26 If section 20 were a grant of power of the kind submitted by the Attorney-General, there would be no need for section 23A of the Act. While section 23A of the Act requires the holding of an inquest, as distinct from merely allowing it to be held, it does so only if the State Coroner takes the view that it is necessary or desirable in the interests of justice. It is inconceivable that the State Coroner would come to that view and not hold an inquest: see by analogy Finance Facilities Pty Ltd v Commissioner of Taxation (1971) 127 CLR 106.
27 On the other hand, section 20, if it were construed in the manner submitted by the Attorney-General, would avoid the necessity for the formation of opinion, would allow any coroner to hold the inquest, and would seem to allow it without any application and on the coroner's own motion.
28 A submission was made that the source of the power to reopen the inquiry was section 23 of the Coroners Act. This submission was put faintly and at one stage it seemed that this submission was abandoned. For similar reasons to the analysis of section 20 of the Act, this too cannot be a source of the power. The mere fact that the wrong provision of the Act was identified would not invalidate the conduct. But an exercise of power under section 23(1) of the Act is conditioned on one of two preconditions neither of which has been satisfied. Those preconditions relate either to a finding that a person has not died (under section 21(1)(a) of the Act) or to an uncertainty as to whether a person has died. Neither situation is relevant to this matter.
29 Further the general provisions of section 23(2) of the Act seem to relate to inquiries held after another inquiry that was held beyond the jurisdictional limits of this State. However, even if it were not so restricted, if section 23(2) were construed in the manner suggested, it would render otiose the specific restrictions in section 23A of the Act and allow any coroner to hold a further inquiry. In that way section 23 would thereby override the preconditions on a further inquiry imposed in section 23A of the Act. Like section 20, the terms of section 23 do not specify who can hold such an inquiry, only that an inquiry may be held.
30 An application for a further inquiry having been made, such application must be dealt with under section 23A of the Act and not by any means that would avoid those specific requirements.
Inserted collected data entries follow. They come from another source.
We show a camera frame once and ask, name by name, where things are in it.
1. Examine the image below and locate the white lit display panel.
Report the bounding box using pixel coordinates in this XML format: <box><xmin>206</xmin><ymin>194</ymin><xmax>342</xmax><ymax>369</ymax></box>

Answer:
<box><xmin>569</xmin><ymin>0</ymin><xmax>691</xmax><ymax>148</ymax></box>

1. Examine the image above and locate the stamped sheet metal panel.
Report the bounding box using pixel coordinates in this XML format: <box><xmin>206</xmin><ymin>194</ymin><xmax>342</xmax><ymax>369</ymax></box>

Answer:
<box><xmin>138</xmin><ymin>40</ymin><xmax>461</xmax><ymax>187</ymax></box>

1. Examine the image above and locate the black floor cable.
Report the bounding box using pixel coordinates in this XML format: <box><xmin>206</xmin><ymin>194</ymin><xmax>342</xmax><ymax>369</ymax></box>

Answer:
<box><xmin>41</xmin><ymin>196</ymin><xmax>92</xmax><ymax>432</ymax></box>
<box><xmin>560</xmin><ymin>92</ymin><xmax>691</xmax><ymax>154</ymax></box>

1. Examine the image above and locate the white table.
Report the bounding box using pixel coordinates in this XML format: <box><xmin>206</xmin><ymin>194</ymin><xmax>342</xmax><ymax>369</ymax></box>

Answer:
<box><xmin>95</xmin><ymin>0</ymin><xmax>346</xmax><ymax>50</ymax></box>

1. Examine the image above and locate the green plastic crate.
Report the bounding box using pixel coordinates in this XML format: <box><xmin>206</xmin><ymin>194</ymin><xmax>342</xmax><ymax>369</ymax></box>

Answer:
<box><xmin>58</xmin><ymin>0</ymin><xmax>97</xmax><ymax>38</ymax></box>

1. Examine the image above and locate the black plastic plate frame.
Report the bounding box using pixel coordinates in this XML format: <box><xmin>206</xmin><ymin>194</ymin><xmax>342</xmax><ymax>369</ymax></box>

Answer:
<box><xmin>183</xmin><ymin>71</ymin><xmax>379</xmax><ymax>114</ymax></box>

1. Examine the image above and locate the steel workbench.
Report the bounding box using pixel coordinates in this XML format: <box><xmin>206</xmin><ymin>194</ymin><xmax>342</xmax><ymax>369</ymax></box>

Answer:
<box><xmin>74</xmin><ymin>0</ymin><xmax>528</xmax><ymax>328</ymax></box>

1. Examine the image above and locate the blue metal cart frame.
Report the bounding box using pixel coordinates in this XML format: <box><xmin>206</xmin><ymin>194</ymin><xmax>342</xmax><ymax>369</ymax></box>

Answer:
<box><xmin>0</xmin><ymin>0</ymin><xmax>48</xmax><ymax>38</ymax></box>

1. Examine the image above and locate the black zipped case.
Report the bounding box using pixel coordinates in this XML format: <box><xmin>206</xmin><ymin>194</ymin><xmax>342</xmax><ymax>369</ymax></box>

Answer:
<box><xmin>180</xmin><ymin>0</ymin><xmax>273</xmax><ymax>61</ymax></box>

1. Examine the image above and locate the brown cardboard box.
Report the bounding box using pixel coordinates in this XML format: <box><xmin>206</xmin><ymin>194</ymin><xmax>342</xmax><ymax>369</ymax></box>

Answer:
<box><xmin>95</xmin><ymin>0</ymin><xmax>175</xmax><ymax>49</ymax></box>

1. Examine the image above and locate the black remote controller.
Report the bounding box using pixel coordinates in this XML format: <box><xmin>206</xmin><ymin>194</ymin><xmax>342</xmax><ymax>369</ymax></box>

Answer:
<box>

31 The terms of section 23A(5) of the Act still have effect because section 20 may be utilised in conjunction with section 13 of the Act (and other sections), in circumstances described in section 19, which have caused the coroner not to commence the inquiry.
Conclusion
32 Her Honour did not have the capacity to exercise any power conferred by section 23A of the Act. Further neither section 20 nor section 23 of the Act empowers her Honour to hold the inquest in the manner currently suggested and without any exercise of power under section 23A of the Act.
33 The above does not necessarily mean that an inquest into this matter cannot proceed on 30 October 2007. But, in order for an inquest to proceed on that date, there must be the formation of an opinion by the State Coroner, on the basis of the application of the family on 11 December 2006 or some other application by them or another party, that it is in the interests of justice for the inquest to be conducted. It is possible for such an exercise to be delegated by the State Coroner: see section 4E of the Act. If the State Coroner or her delegate is of the required opinion, then any coroner may conduct the inquest (section 23A(3)) on the basis of the previous evidence (section 33A of the Act). Any such inquest would not be the "re-listing" of the previous inquest but a fresh or further inquest.
34 I grant leave to the parties to approach on short notice and I direct the parties to confer on the form of orders, if any, appropriate to reflect these reasons.